### Required work:
Print the line where "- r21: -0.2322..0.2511" occurs and every line that follows it in the data below, ending with the last line, precisely as written.

### Supplied material:
+++
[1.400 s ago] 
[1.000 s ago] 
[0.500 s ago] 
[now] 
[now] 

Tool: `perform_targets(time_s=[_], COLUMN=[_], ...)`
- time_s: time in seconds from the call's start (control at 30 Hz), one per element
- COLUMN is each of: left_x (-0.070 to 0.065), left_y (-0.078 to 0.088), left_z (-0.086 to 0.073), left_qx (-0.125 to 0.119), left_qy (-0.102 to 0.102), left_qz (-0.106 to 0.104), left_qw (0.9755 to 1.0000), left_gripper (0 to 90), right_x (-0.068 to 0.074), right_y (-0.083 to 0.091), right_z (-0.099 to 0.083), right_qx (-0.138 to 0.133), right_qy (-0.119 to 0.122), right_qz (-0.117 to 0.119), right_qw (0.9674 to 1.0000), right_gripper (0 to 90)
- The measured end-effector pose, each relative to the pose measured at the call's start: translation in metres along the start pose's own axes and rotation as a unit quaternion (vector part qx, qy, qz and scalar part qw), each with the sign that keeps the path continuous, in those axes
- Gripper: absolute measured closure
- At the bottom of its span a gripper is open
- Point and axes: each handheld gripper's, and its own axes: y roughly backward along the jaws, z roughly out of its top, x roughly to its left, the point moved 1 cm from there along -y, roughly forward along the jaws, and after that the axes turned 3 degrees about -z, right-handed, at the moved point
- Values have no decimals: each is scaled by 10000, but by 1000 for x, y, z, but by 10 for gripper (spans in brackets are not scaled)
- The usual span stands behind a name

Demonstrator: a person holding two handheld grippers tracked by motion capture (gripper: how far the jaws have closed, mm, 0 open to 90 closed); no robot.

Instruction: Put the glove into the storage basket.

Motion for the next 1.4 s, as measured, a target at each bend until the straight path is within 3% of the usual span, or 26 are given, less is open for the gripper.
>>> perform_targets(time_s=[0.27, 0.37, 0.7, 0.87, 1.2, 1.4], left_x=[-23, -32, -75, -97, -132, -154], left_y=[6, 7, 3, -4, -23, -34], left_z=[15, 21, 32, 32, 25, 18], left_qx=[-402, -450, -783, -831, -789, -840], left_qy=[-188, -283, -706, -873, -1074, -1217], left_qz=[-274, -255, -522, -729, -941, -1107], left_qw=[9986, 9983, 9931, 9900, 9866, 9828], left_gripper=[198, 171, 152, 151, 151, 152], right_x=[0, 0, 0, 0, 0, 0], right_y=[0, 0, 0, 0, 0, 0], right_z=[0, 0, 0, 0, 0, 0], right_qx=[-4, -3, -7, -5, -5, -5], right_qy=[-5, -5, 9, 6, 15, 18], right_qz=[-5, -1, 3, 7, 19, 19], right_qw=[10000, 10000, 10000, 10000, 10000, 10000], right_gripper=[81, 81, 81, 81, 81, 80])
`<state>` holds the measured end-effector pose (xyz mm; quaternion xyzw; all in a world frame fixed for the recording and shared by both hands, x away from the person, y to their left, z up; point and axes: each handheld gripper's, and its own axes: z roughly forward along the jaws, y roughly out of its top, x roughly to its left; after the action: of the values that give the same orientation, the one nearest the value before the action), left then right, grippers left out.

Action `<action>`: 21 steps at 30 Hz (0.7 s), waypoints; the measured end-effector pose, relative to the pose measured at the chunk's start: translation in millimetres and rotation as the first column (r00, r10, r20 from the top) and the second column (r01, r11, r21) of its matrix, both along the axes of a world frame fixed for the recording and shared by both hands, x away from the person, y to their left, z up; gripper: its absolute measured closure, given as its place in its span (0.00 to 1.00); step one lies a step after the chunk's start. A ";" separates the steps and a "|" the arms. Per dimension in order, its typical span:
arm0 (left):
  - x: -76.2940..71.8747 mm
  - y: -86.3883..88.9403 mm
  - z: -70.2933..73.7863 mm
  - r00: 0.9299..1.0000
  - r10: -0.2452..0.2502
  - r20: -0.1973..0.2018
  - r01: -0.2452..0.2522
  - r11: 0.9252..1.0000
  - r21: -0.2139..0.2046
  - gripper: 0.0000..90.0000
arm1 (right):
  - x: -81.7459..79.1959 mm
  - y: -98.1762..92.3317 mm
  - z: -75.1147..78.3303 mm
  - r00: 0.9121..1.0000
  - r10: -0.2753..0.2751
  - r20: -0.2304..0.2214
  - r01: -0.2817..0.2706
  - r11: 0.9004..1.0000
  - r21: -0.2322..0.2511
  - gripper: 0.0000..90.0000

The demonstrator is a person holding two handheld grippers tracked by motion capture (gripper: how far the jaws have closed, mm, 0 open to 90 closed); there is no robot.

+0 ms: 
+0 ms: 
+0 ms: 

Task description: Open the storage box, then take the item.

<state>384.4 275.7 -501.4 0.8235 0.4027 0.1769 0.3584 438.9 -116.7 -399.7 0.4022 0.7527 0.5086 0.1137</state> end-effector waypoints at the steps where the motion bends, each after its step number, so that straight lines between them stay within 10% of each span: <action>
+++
### Solution to this task:
  - r21: -0.2322..0.2511
  - gripper: 0.0000..90.0000

The demonstrator is a person holding two handheld grippers tracked by motion capture (gripper: how far the jaws have closed, mm, 0 open to 90 closed); there is no robot.

+0 ms: 
+0 ms: 
+0 ms: 

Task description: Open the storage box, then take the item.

<state>384.4 275.7 -501.4 0.8235 0.4027 0.1769 0.3584 438.9 -116.7 -399.7 0.4022 0.7527 0.5086 0.1137</state> end-effector waypoints at the steps where the motion bends, each after its step number, so that straight lines between them stay within 10% of each span: <action>

The complete answer has now been given.